To get some ideas going, I turned to an old favorite, Jesse Lee Kercheval‘s Building Fiction, and reviewed her chapter on endings. There aren’t any ideas for writing a story backward, but there is a terrific scene at the end of the chapter in which Kercheval describes a couple of colleagues arguing about the ending of one of her own stories. And I thought, maybe my character, Leo, is weary because of an argument.
So, I have three characters — Leo included — arguing about something that makes Leo weary, and looking up at the fresh rain should somehow exacerbate that weariness; it should, to use a cliché, be the nail in the coffin.
But what to argue about?
And then everything just sort of clicked: Why not have them argue about the nature of endings?

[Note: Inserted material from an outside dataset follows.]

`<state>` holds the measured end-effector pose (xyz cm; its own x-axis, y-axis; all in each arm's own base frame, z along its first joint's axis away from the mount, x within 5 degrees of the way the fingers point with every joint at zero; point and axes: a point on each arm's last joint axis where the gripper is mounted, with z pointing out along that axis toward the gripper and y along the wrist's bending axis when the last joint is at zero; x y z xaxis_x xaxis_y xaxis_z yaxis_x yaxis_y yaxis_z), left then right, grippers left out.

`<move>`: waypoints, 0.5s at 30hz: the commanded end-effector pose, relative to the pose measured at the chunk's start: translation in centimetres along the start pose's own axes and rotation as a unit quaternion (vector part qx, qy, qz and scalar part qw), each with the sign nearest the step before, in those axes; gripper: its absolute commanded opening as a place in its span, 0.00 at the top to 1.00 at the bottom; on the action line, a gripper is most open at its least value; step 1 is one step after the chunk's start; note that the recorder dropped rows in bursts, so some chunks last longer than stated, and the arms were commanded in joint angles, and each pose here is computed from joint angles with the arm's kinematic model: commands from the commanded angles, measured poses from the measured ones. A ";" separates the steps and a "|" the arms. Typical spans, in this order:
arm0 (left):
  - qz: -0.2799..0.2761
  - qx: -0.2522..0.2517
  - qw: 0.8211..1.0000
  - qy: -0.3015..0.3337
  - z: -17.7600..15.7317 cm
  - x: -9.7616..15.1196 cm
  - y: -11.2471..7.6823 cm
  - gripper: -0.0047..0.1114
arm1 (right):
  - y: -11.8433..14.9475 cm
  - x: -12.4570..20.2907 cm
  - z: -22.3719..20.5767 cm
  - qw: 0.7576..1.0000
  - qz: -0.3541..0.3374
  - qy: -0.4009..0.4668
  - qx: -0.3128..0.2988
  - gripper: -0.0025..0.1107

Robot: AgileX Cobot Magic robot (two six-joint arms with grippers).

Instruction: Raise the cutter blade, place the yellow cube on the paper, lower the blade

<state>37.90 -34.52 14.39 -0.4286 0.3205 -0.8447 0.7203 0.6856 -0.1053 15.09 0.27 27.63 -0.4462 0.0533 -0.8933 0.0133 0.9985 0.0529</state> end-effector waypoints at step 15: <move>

The resulting story is too clever by half, I know, but it was fun to write, and this sort of deductive story building helps me prepare for those moments in my writing when I do stumble across an ending before I’ve finished a story and need to figure out how to get there.
Wow. You’re a pretty solid writer. I just read “Kamikaze” that you submitted to Red Fez. Pretty damn impressive. The story was compelling. The characters were relatable. And speaking of endings, the ending was good.
— a begining fiction writer
Thanks, CC! That’s some damn nice praise. I looked through your blog in return, and I think you might also dig a story that’s coming out soon in Ampersand–keep an eye out for my announcement when it’s online.
Your poetry is pretty cool, very driven and energetic. You remind me a bit of Kirpal Gordon, but without all the quasi-hipster-spiritualism. I bet your poems make for wild readings–do you ever read this stuff aloud at open mics or anything? So far no fiction, though; I’m looking forward to seeing some prose turn up in your blog.
I just got a story accepted to Red Fez, “The Man with Patches on His Pants.” It’s in the Fall issue.
I’m revising 2 other stories. One is a zombie story, which I’ll probably just post on my blog. The other one is about a kid who likes to think that he’s invulnerable like Superman, which I’d like to make into a sort of quasi-artist book.
Poetry readings? I’ve been to a couple, but have never read at one. I think a lot of poetry being written today is not so much written for the ear, but for the visual aspects. So a lot of it tends to be hard to follow at readings. I’ll probably give it a try some day, but I’m kinda living in the middle of nowhere right now.
Thanks for checking out my blog. I’ll keep an eye out for your post, and will check out Kirpal Gordan.